▸ **Problem details**
Could you retype all of the data below exactly as given?

▸ **Material provided**
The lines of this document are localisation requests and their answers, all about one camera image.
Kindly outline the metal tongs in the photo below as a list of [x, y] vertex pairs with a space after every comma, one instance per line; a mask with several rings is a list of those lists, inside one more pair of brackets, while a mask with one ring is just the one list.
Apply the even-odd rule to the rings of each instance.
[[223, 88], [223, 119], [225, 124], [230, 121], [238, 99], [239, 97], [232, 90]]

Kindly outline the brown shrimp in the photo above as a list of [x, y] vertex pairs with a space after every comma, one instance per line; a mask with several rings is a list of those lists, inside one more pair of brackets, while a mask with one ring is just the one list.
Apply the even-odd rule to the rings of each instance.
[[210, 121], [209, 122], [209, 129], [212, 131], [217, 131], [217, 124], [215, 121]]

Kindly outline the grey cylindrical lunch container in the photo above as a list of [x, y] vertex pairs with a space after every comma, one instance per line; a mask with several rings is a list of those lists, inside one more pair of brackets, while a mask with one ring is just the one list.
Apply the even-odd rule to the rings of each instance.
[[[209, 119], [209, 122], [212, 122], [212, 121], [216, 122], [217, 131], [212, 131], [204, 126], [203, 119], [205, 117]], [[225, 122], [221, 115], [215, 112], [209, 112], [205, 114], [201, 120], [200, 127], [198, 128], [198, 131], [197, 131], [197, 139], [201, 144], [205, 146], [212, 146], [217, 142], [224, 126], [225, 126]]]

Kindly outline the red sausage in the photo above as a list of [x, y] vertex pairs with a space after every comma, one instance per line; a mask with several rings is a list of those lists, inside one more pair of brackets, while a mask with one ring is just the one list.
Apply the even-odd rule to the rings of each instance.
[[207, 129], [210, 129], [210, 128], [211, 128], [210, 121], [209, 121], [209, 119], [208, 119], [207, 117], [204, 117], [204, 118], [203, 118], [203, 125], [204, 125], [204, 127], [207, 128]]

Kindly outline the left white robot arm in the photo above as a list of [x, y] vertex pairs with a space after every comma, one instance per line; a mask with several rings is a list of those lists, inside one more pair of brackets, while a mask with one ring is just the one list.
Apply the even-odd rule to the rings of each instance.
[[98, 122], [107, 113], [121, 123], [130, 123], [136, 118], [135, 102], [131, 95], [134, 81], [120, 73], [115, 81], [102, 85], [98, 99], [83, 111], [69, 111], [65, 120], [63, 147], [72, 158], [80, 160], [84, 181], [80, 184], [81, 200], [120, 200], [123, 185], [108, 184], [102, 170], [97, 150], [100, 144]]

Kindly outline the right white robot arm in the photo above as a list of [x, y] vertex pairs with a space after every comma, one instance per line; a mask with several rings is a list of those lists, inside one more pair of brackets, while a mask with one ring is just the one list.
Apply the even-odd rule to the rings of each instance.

▸ **Finished task**
The lines of this document are localisation requests and their answers, all about one camera image.
Kindly outline the metal tongs in the photo below as a list of [x, y] vertex pairs with a space after every comma, one instance per line; a mask with several rings is a list of those lists, inside one more pair of brackets, while a mask with one ring is just the one list.
Apply the even-odd rule to the rings of each instance.
[[223, 88], [223, 119], [225, 124], [230, 121], [238, 99], [239, 97], [232, 90]]

Kindly outline the brown shrimp in the photo above as a list of [x, y] vertex pairs with a space after every comma, one instance per line; a mask with several rings is a list of those lists, inside one more pair of brackets, while a mask with one ring is just the one list.
Apply the even-odd rule to the rings of each instance.
[[210, 121], [209, 122], [209, 129], [212, 131], [217, 131], [217, 124], [215, 121]]

Kindly outline the grey cylindrical lunch container in the photo above as a list of [x, y] vertex pairs with a space after every comma, one instance per line; a mask with several rings is a list of those lists, inside one more pair of brackets, while a mask with one ring is just the one list.
Apply the even-odd rule to the rings of each instance.
[[[209, 119], [209, 122], [212, 122], [212, 121], [216, 122], [217, 131], [212, 131], [204, 126], [203, 119], [205, 117]], [[225, 122], [221, 115], [215, 112], [209, 112], [205, 114], [201, 120], [200, 127], [198, 128], [198, 131], [197, 131], [197, 139], [201, 144], [205, 146], [212, 146], [217, 142], [224, 126], [225, 126]]]

Kindly outline the red sausage in the photo above as a list of [x, y] vertex pairs with a space after every comma, one instance per line; a mask with several rings is a list of those lists, inside one more pair of brackets, while a mask with one ring is just the one list.
Apply the even-odd rule to the rings of each instance.
[[207, 129], [210, 129], [210, 128], [211, 128], [210, 121], [209, 121], [209, 119], [208, 119], [207, 117], [204, 117], [204, 118], [203, 118], [203, 125], [204, 125], [204, 127], [207, 128]]

Kindly outline the left white robot arm in the photo above as a list of [x, y] vertex pairs with a space after every comma, one instance per line; a mask with several rings is a list of those lists, inside one more pair of brackets, while a mask with one ring is just the one list.
Apply the even-odd rule to the rings of each instance.
[[98, 122], [107, 113], [121, 123], [130, 123], [136, 118], [135, 102], [131, 95], [134, 81], [120, 73], [115, 81], [102, 85], [98, 99], [83, 111], [69, 111], [65, 120], [63, 147], [72, 158], [80, 160], [84, 181], [80, 184], [81, 200], [120, 200], [123, 185], [108, 184], [102, 170], [97, 150], [100, 144]]

Kindly outline the right white robot arm in the photo above as a list of [x, y] vertex pairs with a space after every comma, one instance per line; a mask with several rings is a list of those lists, inside one more pair of brackets, while a mask with one ring is just the one list.
Apply the even-odd rule to the rings of each instance.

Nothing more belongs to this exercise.